TASK OBJECTIVE:
From the data that follows, print exactly the lines starting at the one containing "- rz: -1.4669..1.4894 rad" and ending at the one containing "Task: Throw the"; include both of them and nothing more.

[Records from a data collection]
▬▬▬▬▬▬▬▬▬▬

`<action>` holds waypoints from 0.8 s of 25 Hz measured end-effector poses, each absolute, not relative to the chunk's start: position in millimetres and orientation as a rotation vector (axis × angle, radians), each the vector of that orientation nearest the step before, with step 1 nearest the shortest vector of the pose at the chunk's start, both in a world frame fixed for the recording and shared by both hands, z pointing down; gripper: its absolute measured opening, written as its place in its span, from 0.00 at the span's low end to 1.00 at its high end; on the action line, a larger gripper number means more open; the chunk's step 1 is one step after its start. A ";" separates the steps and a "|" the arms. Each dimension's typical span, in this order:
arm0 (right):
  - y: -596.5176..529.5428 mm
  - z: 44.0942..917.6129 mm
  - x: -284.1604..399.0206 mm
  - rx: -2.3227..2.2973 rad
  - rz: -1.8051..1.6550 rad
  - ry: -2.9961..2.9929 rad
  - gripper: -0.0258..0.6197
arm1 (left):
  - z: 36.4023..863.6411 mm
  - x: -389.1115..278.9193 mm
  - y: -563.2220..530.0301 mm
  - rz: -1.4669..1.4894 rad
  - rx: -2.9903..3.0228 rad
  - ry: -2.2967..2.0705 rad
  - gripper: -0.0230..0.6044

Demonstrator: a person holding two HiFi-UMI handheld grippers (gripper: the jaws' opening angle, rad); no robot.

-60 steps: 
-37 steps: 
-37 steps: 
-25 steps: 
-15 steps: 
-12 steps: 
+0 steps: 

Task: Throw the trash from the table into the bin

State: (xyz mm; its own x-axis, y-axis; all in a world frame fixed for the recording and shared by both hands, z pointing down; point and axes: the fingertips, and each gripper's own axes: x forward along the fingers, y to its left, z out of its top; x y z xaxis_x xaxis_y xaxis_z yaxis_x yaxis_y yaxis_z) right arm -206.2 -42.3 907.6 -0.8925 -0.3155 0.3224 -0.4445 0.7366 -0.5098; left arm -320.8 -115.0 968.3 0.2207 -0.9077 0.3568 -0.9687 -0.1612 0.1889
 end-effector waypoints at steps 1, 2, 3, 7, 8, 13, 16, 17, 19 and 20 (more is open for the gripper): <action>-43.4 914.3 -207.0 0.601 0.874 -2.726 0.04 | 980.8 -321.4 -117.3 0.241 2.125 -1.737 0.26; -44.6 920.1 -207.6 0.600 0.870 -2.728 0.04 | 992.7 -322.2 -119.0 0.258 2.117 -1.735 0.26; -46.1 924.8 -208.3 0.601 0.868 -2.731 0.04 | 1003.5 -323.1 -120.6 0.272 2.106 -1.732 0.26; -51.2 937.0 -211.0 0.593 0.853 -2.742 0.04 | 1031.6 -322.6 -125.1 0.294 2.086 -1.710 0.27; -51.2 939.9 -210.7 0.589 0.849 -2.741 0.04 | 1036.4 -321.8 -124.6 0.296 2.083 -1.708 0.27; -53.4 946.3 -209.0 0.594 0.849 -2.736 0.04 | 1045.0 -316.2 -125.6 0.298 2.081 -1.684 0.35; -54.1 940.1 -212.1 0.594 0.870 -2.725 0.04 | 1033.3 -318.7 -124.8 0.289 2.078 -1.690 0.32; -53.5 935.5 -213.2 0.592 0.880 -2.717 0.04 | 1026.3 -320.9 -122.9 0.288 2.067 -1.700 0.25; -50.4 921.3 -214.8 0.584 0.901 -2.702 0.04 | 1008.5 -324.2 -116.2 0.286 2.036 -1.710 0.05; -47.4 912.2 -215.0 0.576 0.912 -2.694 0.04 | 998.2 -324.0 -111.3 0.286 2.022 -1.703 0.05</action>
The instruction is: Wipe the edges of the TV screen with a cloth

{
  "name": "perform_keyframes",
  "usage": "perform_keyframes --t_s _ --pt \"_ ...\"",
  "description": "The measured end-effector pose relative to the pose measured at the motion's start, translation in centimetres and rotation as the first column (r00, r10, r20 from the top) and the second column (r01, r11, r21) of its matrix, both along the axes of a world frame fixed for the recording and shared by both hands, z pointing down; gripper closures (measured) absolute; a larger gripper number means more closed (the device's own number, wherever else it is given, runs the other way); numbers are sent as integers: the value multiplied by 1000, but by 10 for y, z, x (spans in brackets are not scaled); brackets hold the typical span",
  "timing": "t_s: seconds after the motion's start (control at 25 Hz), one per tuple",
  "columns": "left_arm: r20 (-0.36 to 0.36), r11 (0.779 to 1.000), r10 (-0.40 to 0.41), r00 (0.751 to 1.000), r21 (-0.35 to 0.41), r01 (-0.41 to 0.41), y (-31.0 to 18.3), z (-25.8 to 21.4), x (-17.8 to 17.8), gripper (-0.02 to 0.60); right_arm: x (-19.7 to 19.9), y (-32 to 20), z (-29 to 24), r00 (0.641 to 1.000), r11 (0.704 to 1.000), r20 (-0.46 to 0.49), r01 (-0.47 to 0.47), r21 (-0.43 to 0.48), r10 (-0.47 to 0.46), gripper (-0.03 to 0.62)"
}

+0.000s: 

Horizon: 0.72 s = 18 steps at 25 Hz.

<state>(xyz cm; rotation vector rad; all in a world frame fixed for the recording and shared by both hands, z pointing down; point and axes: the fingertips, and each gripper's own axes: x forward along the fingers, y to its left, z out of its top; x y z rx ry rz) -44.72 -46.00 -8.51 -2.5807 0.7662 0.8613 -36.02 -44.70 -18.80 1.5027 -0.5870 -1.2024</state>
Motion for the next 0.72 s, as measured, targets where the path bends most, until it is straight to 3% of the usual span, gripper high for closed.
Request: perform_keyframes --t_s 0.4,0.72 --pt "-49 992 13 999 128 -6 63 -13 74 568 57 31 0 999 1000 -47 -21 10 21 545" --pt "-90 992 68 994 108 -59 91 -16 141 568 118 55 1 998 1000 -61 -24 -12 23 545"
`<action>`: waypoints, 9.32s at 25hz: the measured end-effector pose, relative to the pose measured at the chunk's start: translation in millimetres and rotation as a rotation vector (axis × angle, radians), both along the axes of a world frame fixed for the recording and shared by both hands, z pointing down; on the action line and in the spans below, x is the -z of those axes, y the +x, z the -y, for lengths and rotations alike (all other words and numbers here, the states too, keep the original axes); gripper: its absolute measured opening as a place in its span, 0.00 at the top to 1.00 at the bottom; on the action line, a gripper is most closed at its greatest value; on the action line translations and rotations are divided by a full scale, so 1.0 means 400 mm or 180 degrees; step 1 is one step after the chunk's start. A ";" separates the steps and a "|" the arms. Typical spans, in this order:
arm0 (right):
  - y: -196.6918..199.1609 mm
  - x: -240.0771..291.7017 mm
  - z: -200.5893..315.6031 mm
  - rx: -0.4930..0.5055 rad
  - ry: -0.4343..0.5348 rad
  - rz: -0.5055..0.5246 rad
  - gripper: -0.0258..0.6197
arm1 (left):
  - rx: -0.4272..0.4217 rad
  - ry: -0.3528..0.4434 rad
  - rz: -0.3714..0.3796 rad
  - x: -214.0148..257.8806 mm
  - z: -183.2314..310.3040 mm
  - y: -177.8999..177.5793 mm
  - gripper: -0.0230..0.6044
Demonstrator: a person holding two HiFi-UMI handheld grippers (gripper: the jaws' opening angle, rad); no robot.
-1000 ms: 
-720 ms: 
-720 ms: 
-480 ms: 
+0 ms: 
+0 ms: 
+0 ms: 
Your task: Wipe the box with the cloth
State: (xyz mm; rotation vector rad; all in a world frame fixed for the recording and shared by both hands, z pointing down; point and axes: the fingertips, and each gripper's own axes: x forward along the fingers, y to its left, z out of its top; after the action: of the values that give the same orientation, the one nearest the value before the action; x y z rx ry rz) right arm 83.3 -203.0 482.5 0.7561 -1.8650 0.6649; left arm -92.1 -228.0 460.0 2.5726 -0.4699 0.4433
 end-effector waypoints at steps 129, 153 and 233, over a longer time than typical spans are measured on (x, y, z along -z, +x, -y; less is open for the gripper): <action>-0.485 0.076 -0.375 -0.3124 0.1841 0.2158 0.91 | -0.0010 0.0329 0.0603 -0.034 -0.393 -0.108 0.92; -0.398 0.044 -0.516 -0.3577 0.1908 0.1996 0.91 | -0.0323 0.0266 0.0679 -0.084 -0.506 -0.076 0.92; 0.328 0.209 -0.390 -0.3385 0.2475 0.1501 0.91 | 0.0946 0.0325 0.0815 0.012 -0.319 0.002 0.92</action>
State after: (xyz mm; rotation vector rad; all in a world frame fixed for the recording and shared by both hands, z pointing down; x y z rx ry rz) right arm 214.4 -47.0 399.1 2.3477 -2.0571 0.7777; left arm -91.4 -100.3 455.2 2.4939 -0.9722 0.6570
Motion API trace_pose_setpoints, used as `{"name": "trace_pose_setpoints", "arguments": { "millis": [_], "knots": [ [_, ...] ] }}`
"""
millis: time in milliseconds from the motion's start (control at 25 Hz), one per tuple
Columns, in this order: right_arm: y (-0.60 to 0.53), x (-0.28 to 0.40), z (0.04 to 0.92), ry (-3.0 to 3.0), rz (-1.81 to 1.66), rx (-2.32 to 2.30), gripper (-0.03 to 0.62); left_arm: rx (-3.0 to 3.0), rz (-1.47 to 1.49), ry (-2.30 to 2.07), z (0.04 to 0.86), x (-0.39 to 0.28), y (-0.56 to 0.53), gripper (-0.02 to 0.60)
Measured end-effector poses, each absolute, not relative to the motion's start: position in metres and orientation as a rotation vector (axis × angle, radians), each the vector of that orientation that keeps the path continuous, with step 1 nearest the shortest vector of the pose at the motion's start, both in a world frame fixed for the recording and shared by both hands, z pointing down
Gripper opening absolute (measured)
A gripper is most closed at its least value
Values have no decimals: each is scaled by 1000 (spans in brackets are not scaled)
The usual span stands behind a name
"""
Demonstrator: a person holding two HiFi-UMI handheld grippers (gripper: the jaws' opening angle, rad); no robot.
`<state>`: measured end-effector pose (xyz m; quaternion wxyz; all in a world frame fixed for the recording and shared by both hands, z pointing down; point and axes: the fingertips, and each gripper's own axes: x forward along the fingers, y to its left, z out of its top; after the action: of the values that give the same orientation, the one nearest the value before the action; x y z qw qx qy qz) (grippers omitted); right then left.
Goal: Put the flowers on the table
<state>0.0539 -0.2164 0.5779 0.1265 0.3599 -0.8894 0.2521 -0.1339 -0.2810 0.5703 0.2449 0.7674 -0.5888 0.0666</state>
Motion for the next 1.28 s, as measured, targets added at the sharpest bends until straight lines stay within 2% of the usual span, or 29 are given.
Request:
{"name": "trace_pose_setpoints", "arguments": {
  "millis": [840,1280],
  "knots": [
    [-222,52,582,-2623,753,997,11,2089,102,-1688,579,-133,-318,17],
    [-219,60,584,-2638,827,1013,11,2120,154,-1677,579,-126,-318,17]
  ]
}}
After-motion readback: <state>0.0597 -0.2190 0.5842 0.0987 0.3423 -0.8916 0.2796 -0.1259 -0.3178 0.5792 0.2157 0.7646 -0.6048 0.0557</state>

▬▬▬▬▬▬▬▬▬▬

TASK RESULT:
  - rz: -1.4669..1.4894 rad
  - rx: -2.9903..3.0228 rad
  - ry: -2.2967..2.0705 rad
  - gripper: -0.0230..0.6044

Demonstrator: a person holding two HiFi-UMI handheld grippers (gripper: the jaws' opening angle, rad); no robot.

-60 steps: 
-37 steps: 
-37 steps: 
-25 steps: 
-15 steps: 
-12 steps: 
+0 steps: 

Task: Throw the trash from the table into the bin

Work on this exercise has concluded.